We can liken the human organism to a candle. A candle's function is to burn and, therefore, shed light. The flame of the candle is dependent upon its form. At the same time, the candle's form, its wick and wax, is the fuel for the candle's function. The human organism is very similar to a candle in that our various activities and consciousness are dependent upon our form, our physical body. Our functional activities are a product of consuming and transforming or metabolizing this substance. When we are young, we generate more substance than we consume and thus we are able to grow, repair, and keep our bodies youthful in shape and appearance. However, past a certain age, due to a decline in our bodily organs' efficiency, we no longer produce an excess of fuel or substance and so we begin to consume our own form. When we have consumed all our yin substance, our organism no longer has sufficient fuel for function and so ceases or dies.
Unlike the candle which is endowed with a finite, unreplenishable form at the moment of its making, we humans are capable of taking in new form or substance. We do this by breathing, eating, and drinking. It is eating and drinking which provide us with the substance which fuels our day to day activities and which is transformed into our body's material basis. Therefore, from the point of view of morphology or yin substance, we most definitely are what we eat, drink, and breathe.

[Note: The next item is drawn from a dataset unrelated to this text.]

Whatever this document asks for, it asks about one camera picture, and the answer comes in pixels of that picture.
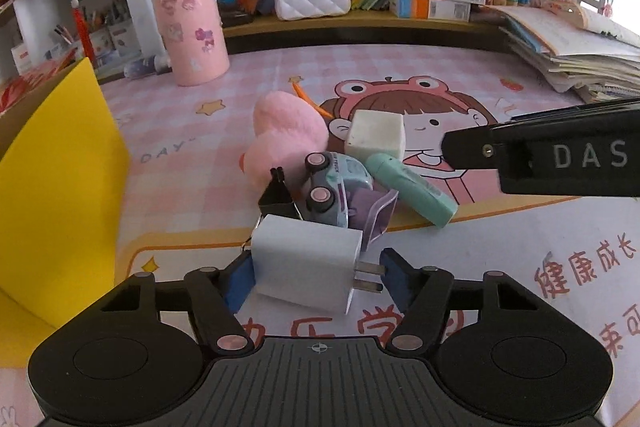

Exercise is a form of function. It is activity. In relationship to diet, exercise is yang to diet's yin. Exercise keeps function functioning at peak efficiency. However, in Chinese medicine, exercise and rest/relaxation are seen as the yin/yang aspects of a single issue. If we are too active, i.e., hyperfunctional, we consume too much fuel or substance. Therefore, rest and relaxation are the flip side of the coin of activity. Functional activities should be moderate -- not too much and not too little. If there is too little exercise, form or material substance is not adequately consumed and transformed and starts to accumulate and gunk up the works. If there is too little rest, hyperactivity, be that physical, mental, or emotional, consumes too much substance and overheats the organism leading to burnout. This means that diet on the one hand must be balanced by adequate activity and rest/relaxation on the other.